"Боюсь, что мое письмо может показаться бредом сумасшедшего,
- читал капитан Льюис,
- но я не сумасшедший и не хочу, чтобы меня сочли
ненормальным.
Я пишу эти строки в главном читальном зале Нью-йоркской
публичной библиотеки на углу Пятой авеню и 42-й улицы в пять часов дня.
Передо мной на столе лежит экземпляр военного кодекса и том "Биографии
герцога Мальборо" Уинстона Черчилля, а сидящий рядом со мной мужчина
делает выписки из "Этики" Спинозы.
Я пишу вам об этом для того, чтобы показать, что я знаю, что делаю,
и что мой рассудок и наблюдательность
никоим образом не ослабли..."
"Прежде всего, -
говорилось дальше в письме, написанном неровным,
нервным почерком на тонкой бумаге,
- я хочу заявить, что никто не помогал
мне бежать из лагеря и никто не знал о моем намерении.
Мою жену тоже не нужно беспокоить, потому что с тех пор, как я приехал в Нью-Йорк,
я ни разу не видел ее и не пытался установить с ней какую-либо связь.
Я должен
был сам разобраться в этом деле и не хотел, чтобы на мое решение так или
иначе повлияли какие-либо претензии или чувства.
Никто в Нью-Йорке не
укрывал меня и не говорил со мной с тех пор, как я прибыл сюда две недели
тому назад, и даже случайно я не встречал никого из знакомых.
Большую
часть дня я бродил по городу, а ночевал в различных отелях. У меня еще
осталось семь долларов, на которые я смог бы прожить дня три-четыре, но
постепенно я пришел к определенному решению, которому должен следовать, и
больше откладывать не хочу".
"Я исследовал причины своего поведения,
- читал капитан Льюис в
отделении для офицеров тихо качавшегося на якорях парома,
- и считаю, что
могу честно и вразумительно изложить их. Непосредственной причиной моего
поступка является то, что я еврей. Большинство солдат в моей роте были
южане, почти без всякого образования. Их недружелюбное отношение ко мне
уже начинало, мне кажется, исчезать, как вдруг оно было опять раздуто
новым сержантом, назначенным к нам командиром взвода. И все же, вероятно,
я поступил бы точно так же, если бы и не был евреем, хотя последнее
обстоятельство привело к кризису и сделало невозможным мое дальнейшее
пребывание в роте".
"Я считаю, - говорилось дальше в письме, - что мой долг сражаться за
свою страну. Я не думал так, когда уходил из лагеря, но теперь сознаю, что
был неправ, что не представлял себе ясно обстановки, потому что был
целиком поглощен собственными неприятностями и ожесточился против
окружавших меня людей. Мое состояние стало невыносимым после того, что
произошло в последний вечер моего пребывания в лагере. Враждебность роты
вылилась в ряд кулачных боев со мной. Меня вызвали на бой десять самых
здоровых солдат роты. Я чувствовал, что должен принять этот вызов.
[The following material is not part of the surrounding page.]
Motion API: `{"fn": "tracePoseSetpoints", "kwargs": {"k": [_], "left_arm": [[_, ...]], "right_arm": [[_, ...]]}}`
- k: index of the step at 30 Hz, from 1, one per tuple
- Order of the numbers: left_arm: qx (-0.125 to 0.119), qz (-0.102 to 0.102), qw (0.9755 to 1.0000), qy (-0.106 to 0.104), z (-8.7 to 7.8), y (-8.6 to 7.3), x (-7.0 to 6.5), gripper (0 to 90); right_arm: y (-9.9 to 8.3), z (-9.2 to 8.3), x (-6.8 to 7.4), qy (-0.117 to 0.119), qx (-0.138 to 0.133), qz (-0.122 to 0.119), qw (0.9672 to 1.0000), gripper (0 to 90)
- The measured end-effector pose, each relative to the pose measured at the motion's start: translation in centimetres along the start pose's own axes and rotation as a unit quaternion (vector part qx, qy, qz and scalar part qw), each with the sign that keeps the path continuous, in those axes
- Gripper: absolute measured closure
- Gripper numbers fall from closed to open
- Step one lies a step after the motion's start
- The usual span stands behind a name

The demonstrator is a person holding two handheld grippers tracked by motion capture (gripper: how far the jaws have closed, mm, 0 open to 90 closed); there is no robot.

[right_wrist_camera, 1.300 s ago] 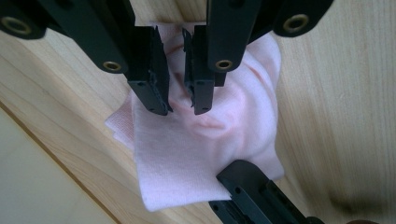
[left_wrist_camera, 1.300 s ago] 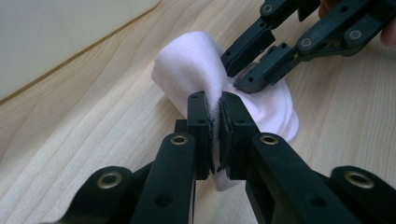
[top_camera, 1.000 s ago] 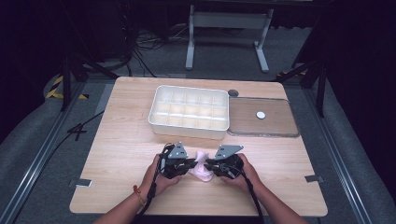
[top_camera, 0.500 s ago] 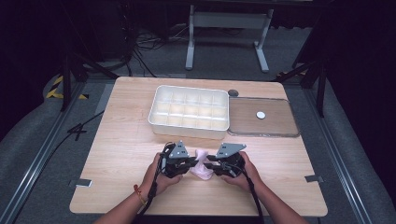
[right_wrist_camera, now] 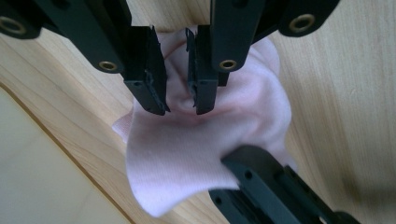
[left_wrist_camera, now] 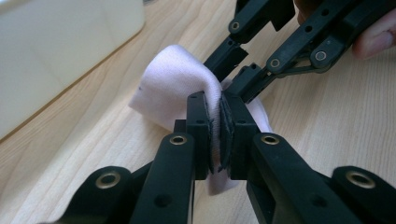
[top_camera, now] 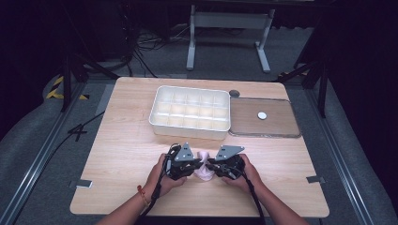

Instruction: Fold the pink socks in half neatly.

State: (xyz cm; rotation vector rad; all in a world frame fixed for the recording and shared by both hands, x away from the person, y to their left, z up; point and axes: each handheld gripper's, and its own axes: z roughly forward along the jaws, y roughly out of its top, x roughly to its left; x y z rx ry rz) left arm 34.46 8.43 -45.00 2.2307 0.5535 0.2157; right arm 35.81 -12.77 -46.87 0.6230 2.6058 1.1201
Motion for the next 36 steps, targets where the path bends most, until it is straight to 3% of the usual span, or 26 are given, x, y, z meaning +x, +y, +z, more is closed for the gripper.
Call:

Я потерпел поражение в девяти боях, однако дрался честно и не просил
пощады. В десятом бою мне удалось побить своего противника. Он несколько
раз сбивал меня с ног, но в конце концов я нокаутировал его. Это было моим
высшим торжеством за долгие недели боев. Солдаты роты, наблюдавшие все
бои, обычно оставляли меня лежать на земле и осыпали поздравлениями
победителя. Однако на этот раз, когда я стал перед ними, надеясь, вероятно
по глупости, увидеть хоть искру восхищения или завистливого уважения после
всего, что я совершил, они, все как один, молча повернулись и ушли. Когда
я остался один, мне показалось просто невыносимым, что все, что я сделал,
все, что испытал ради того, чтобы завоевать себе место в роте, оказалось
совершенно напрасным.
Вот тогда, глядя на спины удаляющихся людей, бок о бок с которыми мне
предстояло сражаться и, может быть, умереть, я и решил уйти.
Теперь я понимаю, что был неправ. Я верю в нашу страну и в эту войну и
считаю такие одиночные действия недопустимыми. Я должен воевать, но думаю,
что имею право просить о переводе в другую дивизию, где меня будут
окружать люди, для которых важнее убивать солдат противника, чем убить
меня.
С уважением, рядовой армии США Ной Аккерман".